Among the most over-written topics of column writers are abortion, the war on Iraq and the death penalty. As the author of a bi-monthly column, I vowed not to write about such hacky topics as these.

I recently changed my mind after seeing "The Life of David Gale," an exceedingly interesting film starring Kevin Spacey and Kate Winslet. The film shows the extremes three people go to in order to convey how wrong the death penalty is. Not to spoil the ending for you, but one of them is even put to death for it.

While I myself am not ready to die for my stance on the death penalty, I am willing to succumb to the vast amount of columns in the world dedicated to the topic.

The death penalty is not only morally wrong, but it is a contradictory system of the U.S. government.

The death penalty is like smacking a child in the face for hitting another. It is like getting angry with your spouse for cheating on you when you have been cheating on them all along.
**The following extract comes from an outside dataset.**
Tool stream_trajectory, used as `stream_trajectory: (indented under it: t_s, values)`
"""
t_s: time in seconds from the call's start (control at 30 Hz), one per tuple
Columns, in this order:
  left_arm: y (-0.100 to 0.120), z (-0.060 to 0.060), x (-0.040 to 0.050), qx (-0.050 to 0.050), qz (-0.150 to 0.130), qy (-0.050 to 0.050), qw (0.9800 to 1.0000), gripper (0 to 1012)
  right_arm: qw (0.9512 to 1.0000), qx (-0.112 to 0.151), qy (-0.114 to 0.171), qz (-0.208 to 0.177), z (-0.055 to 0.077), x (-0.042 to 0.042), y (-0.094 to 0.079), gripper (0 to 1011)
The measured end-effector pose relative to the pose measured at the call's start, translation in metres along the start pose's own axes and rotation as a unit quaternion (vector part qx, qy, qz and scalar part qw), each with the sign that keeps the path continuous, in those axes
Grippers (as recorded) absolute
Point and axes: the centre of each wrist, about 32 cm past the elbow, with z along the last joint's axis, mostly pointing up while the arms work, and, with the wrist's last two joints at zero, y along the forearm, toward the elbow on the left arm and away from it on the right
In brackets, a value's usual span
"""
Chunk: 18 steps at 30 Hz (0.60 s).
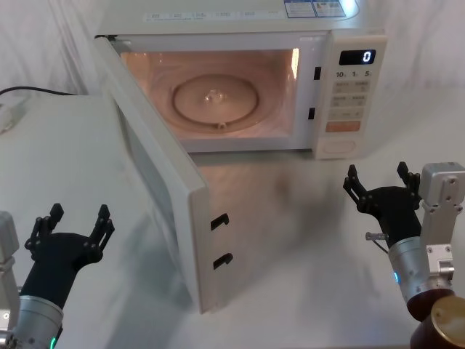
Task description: Press the button to open the microwave door with one hand; close the microwave door with the other hand.
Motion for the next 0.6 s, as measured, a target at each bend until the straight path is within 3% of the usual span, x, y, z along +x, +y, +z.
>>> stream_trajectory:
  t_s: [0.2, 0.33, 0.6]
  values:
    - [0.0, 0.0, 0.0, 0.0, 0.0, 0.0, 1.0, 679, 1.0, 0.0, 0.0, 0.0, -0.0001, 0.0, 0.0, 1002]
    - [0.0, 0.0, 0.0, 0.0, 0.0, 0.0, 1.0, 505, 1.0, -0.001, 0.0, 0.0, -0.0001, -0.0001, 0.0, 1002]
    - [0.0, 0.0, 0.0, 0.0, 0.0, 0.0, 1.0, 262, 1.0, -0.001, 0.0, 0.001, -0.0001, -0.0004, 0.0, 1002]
In other words, one learns from what they see, not from what they are told.

The death penalty is legalized killing and to tell someone killing is wrong, only to kill him or her when he or she does so, is infinitely contradictory. To back me up is the fact that there are more murders in the United States than any other country in the world. The United States is also one of the last civilized countries to condone legalized killing. Do I sense some sort of correlation?

Supporters of the death penalty typically choose to do so for reasons based purely on their emotions. They think that a man who, lets say...kills his wife and children, does not deserve to live. He deserves to die because he does not respect inherent laws of civilization.
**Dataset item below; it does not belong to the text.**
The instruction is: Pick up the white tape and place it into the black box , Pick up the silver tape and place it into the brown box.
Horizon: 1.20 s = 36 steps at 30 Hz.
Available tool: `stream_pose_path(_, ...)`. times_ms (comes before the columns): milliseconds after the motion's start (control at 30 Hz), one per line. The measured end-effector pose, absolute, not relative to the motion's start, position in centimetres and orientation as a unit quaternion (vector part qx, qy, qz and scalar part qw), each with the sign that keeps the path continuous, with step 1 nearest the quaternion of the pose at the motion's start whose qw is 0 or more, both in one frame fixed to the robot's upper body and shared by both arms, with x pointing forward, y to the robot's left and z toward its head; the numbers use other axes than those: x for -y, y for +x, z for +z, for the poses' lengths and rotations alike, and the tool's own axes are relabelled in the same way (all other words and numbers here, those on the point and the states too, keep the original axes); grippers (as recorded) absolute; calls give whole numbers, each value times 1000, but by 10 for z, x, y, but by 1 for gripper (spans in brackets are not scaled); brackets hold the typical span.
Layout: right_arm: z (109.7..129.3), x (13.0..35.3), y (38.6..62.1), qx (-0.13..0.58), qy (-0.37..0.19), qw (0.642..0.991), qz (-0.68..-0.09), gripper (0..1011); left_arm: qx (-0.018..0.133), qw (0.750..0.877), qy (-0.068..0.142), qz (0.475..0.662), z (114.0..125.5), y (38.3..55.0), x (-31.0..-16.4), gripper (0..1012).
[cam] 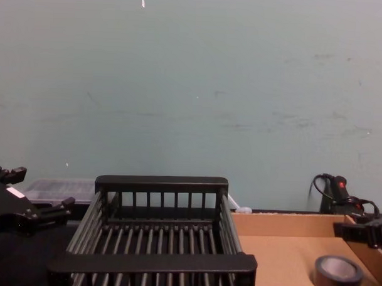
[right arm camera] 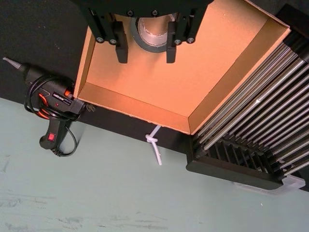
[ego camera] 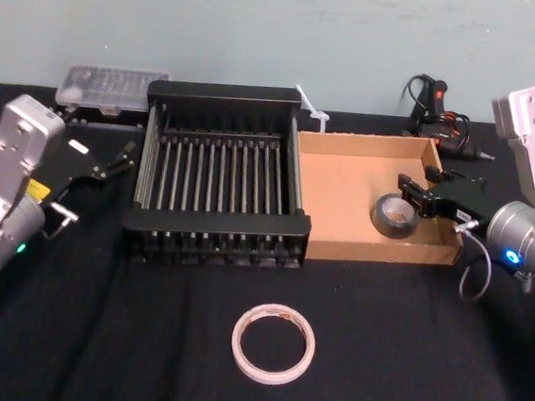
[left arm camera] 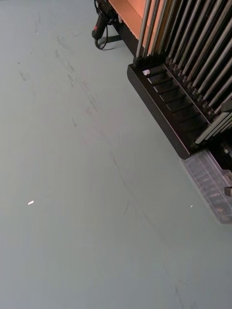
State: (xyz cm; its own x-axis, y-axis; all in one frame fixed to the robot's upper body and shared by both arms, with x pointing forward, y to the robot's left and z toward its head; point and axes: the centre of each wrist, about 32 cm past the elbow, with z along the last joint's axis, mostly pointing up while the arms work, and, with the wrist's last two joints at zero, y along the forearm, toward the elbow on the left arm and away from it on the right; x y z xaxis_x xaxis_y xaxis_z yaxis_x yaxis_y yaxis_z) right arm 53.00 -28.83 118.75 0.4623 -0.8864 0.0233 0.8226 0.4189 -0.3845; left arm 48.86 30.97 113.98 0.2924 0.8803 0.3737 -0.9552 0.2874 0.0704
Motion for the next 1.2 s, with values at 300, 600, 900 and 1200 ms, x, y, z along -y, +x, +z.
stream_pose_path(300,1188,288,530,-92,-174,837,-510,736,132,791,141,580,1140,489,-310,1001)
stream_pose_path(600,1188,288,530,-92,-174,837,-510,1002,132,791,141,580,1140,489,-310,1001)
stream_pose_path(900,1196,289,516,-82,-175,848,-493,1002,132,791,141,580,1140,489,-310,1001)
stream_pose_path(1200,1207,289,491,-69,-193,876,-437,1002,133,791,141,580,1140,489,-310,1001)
But what they do not understand is that his government, by practicing legalized killing, has taught him that killing is a viable punishment.

This is not a two-way street. Killing is either right or wrong, and under no circumstances can it possibly be both.
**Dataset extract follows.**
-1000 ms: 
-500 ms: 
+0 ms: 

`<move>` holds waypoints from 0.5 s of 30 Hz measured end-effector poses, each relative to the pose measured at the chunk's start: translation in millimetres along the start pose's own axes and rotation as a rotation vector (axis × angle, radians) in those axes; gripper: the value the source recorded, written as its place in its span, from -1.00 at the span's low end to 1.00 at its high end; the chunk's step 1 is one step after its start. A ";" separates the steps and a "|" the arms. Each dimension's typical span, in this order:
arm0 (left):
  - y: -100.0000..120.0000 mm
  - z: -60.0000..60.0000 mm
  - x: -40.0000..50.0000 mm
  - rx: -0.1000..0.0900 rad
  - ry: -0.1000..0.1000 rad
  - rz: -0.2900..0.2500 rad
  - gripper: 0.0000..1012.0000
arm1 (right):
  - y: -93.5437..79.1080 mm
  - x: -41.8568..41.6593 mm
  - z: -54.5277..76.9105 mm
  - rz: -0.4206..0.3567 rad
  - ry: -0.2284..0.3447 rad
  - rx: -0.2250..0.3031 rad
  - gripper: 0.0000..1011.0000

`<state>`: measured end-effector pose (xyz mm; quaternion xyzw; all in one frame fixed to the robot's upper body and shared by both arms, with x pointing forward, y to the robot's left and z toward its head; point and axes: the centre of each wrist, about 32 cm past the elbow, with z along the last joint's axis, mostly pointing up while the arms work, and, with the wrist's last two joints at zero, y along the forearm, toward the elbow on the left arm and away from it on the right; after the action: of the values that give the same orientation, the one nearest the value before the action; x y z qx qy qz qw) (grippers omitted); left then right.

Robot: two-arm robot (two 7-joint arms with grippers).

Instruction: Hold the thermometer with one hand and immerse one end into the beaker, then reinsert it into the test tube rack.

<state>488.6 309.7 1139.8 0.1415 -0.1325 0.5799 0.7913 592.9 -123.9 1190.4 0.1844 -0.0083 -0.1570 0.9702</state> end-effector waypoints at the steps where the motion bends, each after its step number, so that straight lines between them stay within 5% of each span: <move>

Furthermore, killing 500 guilty men is not worth killing one innocent one. It has been proven time and time again that innocent people are put to death. Only later is it proven that they were not guilty of anything but not having the right evidence to exonerate them. Had they been sentenced to life, new evidence could free them. But if they are killed, there is no way to make up for it.

Can you just imagine being on death row and going through the ordeal of being electrocuted or lethally injected when you know you are innocent? It must be shear torture.

God forbid if either me or a member of my family is murdered, but if anything like that were to happen, I would not wish death on the perpetrator. What I would want is for that person to sit in a six by eight foot cell for the rest of their life, thinking how wrong and utterly stupid it is to kill. I would take comfort in knowing they are living the rest of their life with regret and loss, not given the easy way out with death.

A colleague of mine recently debated with me on the issue and brought up the terrorists of Sept. 11, 2001. "So you don't think we should have put them to death if they had survived?" he asked me incredulously.

Again, I say absolutely not. While I understand their death could bring some sort of closure for the families of victims, I can't help but think what sheer torture they would endure spending the rest of their lives in an American institution surrounded by Americans who hate them. For people to whom death is not a punishment, but something that makes them martyrs, living out a life in America would be more representative of a justice system I want to live under.

So, while I have conformed to writing on such an over-written topic, I think the only conclusion you should come to after reading it is that the death penalty is an illogical system and should, under no circumstances, be accepted as right or as a solution to killing.

After all, would you really teach your dog not to pee on the carpet by peeing on it yourself?